From November 2016, the government is reducing the limit on the total benefit a ‘working age’ household can get. This is known as the benefit cap. If you are affected, the Job Centre Plus will contact you.

If you live outside London, the new rules mean the cap on total benefit you can receive will fall from:

  • £26,000 to £20,000 for couples or single parents with one child or more, and couples with no children.
  • £18,200 to £13,400 for a single adult living without children.

Who will be affected?

If they are 16-64 years of age - single people, couples and families, including lone parent families, could all be affected by the benefit cap. People of pension age are not affected.

Money given to you from the following benefits count towards the cap. If your combined income from these benefits is more than the benefit cap limit, your Housing Benefit or Universal Credit will be reduced by the amount awarded that goes over the new reduced total. 

  • Universal Credit.
  • Incapacity Benefit.
  • Housing Benefit - unless you live in supported housing*.
  • Child Benefit and Child Tax Credits.
  • Income Support.
  • Maternity benefits and widows benefits paid by the Department for Work and Pensions.
  • Severe Disablement Allowance.
  • Jobseekers Allowance.
  • Employment and Support Allowance (unless you receive the support component).         

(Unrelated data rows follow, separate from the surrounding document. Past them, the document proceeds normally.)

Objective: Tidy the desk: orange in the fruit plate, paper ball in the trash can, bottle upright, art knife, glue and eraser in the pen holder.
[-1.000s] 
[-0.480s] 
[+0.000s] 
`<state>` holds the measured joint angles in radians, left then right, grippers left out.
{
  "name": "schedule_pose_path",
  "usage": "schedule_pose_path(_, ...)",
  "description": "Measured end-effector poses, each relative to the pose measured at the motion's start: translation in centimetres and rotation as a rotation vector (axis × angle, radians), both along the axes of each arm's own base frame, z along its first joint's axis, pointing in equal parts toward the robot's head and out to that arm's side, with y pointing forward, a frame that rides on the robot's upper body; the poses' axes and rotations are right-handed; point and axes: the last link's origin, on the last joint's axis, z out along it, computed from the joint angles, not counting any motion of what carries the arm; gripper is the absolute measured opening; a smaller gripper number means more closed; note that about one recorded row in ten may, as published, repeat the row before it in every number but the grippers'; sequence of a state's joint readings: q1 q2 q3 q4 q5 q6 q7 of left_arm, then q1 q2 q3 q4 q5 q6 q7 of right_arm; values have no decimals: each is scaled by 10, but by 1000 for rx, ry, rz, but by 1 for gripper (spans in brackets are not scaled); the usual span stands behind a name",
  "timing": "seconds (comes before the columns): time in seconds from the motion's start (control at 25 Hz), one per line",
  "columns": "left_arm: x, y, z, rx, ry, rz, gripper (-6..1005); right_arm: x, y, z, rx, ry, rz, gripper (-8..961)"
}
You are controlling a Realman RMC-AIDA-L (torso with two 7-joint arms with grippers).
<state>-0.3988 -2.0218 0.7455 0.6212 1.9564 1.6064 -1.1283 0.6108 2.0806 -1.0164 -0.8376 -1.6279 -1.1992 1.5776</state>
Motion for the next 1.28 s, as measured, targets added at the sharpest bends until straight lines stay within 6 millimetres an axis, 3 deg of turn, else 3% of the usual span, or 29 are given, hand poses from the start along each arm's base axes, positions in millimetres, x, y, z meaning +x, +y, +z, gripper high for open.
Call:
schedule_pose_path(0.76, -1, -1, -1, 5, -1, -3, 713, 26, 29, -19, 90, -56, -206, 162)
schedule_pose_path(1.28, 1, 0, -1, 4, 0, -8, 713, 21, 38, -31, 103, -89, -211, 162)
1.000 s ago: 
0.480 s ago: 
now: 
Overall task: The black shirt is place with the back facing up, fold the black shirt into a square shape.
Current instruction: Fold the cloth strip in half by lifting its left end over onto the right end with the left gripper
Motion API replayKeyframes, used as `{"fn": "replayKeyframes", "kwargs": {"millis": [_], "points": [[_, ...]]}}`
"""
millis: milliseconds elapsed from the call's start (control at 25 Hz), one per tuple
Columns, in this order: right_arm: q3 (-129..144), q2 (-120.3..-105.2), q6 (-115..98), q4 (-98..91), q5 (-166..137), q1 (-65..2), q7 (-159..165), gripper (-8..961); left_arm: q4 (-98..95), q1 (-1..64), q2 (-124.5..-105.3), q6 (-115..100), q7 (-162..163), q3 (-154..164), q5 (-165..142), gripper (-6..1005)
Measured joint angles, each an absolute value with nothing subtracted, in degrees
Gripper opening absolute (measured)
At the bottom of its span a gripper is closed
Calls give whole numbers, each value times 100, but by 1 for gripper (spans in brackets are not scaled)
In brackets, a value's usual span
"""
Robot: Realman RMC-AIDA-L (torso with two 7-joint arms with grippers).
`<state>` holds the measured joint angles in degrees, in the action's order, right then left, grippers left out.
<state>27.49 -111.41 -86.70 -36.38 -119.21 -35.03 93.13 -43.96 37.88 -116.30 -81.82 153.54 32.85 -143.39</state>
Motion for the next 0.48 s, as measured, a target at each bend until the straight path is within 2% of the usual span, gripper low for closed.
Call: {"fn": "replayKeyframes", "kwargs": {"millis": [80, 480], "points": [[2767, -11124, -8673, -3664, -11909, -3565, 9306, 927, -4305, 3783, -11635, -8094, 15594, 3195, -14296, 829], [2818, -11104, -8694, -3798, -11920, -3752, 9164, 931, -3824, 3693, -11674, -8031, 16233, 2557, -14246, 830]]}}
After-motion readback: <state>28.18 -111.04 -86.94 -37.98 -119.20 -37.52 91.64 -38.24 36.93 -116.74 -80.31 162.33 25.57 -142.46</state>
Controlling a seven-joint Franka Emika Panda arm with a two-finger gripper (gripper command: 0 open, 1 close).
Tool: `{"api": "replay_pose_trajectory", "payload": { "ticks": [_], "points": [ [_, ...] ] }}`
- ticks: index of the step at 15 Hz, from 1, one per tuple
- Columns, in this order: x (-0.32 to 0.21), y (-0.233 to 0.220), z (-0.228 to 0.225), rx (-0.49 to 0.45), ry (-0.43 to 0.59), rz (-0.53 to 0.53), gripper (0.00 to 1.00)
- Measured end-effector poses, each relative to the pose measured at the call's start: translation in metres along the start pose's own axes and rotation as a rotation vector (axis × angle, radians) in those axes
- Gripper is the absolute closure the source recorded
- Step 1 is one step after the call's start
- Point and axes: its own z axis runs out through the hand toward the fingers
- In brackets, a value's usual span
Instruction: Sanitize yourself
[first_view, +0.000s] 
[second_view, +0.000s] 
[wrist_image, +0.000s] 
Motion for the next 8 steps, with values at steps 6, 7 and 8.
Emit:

* Supported housing is provided by a housing association, a registered charity, or a not for profit/voluntary organisation. That body, or someone acting for them, provides care, support or supervision at the property.

Who is exempt?

If you or your partner qualifies for Working Tax Credit you are exempt from the benefit cap. If you have been employed continuously for 12 months, and you lose your job through no fault of your own, the benefit cap won’t apply to you for the first 39 weeks of your claim.

You will not be affected by the benefit cap if you or your family receive any of the following benefits:

  • Disability Living Allowance or Personal Independence Payment.
  • Attendance Allowance.
  • Carer’s Allowance (from 7 November 2016).
  • Guardian’s Allowance (from 7 November 2016).
  • Industrial injuries benefit.
  • Support component of Employment and Support Allowance.

The benefit cap doesn’t apply if you are a pensioner or receive war widow’s or war widower’s pension. 

If you or your partner get Universal Credit, you won’t be affected if your household income is more than £520 per month after tax and national insurance. 

Where can I get help?

If you are a social housing tenant please contact your landlord first as they can offer detailed advice on the benefit cap and details of help and support available.

If you are a private tenant our Benefits Maximisation Service can offer detailed advice. It can also offer private and social housing tenants the following advice and support:

  • More details of how you may be affected and how much benefit you could lose.
  • A benefit check to see if you could qualify for some benefits such as Carers Allowance or Disability Living Allowance which would make you not affected by the benefit cap.
  • Details of temporary help with the costs of the benefit cap through a Discretionary Housing Payment, which may be available to you. These payments help people who need extra help with their rent when Housing Benefit or Universal Credit does not meet the full amount.